The symptoms that may be seen include :
- Difficulty breathing
- Dizziness or lightheadedness
- Chest pain
- Occasional gasping
In addition, there are various signs showing disruption in the heart activity, breathing, brain and nerves, eyes and skin. However, these clinical signs, as is the case with the symptoms mentioned above, are not specific for venous air embolism.
Venous Air Embolism Diagnosis
The symptoms and clinical signs alone are insufficient for a diagnosis because a venous air embolism appears similar to so many other conditions which are more common. Blood tests may show abnormalities in the oxygen and carbon dioxide levels as well as the pH but here as well, none of these features are specific for a venous air embolism.

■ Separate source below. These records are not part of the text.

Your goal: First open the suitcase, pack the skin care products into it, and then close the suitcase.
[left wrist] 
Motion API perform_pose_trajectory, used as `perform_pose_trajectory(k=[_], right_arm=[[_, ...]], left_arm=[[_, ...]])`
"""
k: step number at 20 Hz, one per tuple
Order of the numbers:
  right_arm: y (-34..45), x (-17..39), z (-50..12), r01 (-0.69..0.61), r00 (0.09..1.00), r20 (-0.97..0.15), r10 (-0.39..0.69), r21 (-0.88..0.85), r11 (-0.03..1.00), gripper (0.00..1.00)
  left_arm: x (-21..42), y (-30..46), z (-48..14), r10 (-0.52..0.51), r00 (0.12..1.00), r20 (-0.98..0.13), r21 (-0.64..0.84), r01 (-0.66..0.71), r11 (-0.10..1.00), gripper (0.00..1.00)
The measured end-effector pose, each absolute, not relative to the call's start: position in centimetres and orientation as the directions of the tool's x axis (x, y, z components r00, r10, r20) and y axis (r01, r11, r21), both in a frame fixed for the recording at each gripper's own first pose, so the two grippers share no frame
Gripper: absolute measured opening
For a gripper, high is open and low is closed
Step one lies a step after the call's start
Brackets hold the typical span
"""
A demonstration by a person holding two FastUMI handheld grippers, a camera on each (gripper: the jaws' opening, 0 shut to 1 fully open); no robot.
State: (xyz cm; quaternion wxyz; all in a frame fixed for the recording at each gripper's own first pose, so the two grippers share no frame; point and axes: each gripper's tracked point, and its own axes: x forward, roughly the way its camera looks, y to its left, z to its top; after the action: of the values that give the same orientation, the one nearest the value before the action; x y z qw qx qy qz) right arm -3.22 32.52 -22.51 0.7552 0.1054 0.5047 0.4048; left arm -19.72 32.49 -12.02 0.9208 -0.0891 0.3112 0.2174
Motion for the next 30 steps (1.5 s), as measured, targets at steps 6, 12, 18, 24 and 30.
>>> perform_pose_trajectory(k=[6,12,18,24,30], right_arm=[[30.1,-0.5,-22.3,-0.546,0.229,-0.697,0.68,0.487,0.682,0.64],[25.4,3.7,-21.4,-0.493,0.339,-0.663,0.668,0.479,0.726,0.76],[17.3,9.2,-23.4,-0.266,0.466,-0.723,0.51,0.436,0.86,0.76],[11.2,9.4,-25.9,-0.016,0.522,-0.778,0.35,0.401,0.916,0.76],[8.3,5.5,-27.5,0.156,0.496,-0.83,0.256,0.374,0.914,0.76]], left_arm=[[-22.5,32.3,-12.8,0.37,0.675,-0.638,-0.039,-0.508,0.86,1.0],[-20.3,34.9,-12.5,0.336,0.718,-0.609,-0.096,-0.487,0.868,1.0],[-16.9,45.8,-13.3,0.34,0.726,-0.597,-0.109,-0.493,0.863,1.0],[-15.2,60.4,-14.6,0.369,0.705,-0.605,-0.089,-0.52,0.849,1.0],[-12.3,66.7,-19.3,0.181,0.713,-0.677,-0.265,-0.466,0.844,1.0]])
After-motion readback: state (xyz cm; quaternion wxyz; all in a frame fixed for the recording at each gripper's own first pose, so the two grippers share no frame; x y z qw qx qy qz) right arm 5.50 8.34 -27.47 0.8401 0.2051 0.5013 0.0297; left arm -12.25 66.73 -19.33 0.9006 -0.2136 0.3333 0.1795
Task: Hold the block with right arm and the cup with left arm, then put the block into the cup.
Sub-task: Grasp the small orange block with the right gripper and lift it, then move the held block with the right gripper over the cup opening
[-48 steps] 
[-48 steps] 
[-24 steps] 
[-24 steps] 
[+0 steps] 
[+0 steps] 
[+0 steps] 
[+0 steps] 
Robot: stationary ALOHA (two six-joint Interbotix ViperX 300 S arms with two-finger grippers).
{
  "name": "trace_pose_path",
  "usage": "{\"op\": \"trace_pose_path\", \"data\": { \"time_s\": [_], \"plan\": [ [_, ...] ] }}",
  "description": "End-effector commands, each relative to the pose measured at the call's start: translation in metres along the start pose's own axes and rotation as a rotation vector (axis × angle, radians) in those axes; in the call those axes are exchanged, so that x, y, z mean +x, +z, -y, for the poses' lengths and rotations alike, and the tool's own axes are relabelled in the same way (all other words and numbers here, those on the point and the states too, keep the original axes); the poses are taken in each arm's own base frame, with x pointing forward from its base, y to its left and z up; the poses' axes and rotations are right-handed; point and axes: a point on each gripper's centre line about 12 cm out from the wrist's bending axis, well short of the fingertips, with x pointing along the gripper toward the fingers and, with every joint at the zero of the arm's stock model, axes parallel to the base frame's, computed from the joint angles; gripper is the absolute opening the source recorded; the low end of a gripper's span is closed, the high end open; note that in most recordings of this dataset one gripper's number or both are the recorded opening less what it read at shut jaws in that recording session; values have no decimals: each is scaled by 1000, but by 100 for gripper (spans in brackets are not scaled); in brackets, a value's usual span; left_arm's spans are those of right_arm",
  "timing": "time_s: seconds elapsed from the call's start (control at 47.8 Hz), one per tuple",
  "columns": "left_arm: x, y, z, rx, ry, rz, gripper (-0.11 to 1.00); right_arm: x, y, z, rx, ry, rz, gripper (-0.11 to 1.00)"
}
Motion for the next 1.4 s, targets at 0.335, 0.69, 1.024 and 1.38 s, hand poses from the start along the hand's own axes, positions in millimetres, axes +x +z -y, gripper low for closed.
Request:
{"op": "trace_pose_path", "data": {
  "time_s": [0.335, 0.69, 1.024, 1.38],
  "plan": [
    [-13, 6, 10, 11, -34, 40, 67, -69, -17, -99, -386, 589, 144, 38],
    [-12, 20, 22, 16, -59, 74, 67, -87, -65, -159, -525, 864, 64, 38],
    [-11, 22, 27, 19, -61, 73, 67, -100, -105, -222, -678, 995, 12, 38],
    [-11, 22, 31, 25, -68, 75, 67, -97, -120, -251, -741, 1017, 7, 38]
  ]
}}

Imaging studies are the best diagnostic investigations to confirm the presence of air bubbles in the venous circulation. These tests include :
- Transesophageal echocardiography (TEE)
- Doppler ultrasound
- Chest x-ray
- Computed tomography (CT) scan
- Magnetic resonance imaging (MRI)
Venous Air Embolism Treatment
Supportive measures should be instituted as soon as possible. This includes :
- Lying in the left lateral decubitus position (lying on the left side). This is done to prevent the air bubbles from entering the right side of the heart.
- Administer 100% oxygen to increase blood oxygenation. This may also help reduce the size of the air bubble.
- Fluid resuscitation to increase blood volume and possibly force the return of blood should the air bubble cause an obstruction.
- Administration of drugs known as vasopressors.
- Mechanical ventilation if necessary.
Removing the air bubble
Although the supportive measures above stabilizes the patient and prevents life-threatening complications, it can also help to remove the air bubbles. More decisive measures for treating an air embolism includes :
- Aspiration from the right atrium in a bid to directly remove the air bubble.
- Hyperbaric oxygen therapy to compress air bubbles as well as the benefits of oxygen therapy as a supportive measure.
- Cardiopulmonary resuscitation (CPR) may break large air bubbles.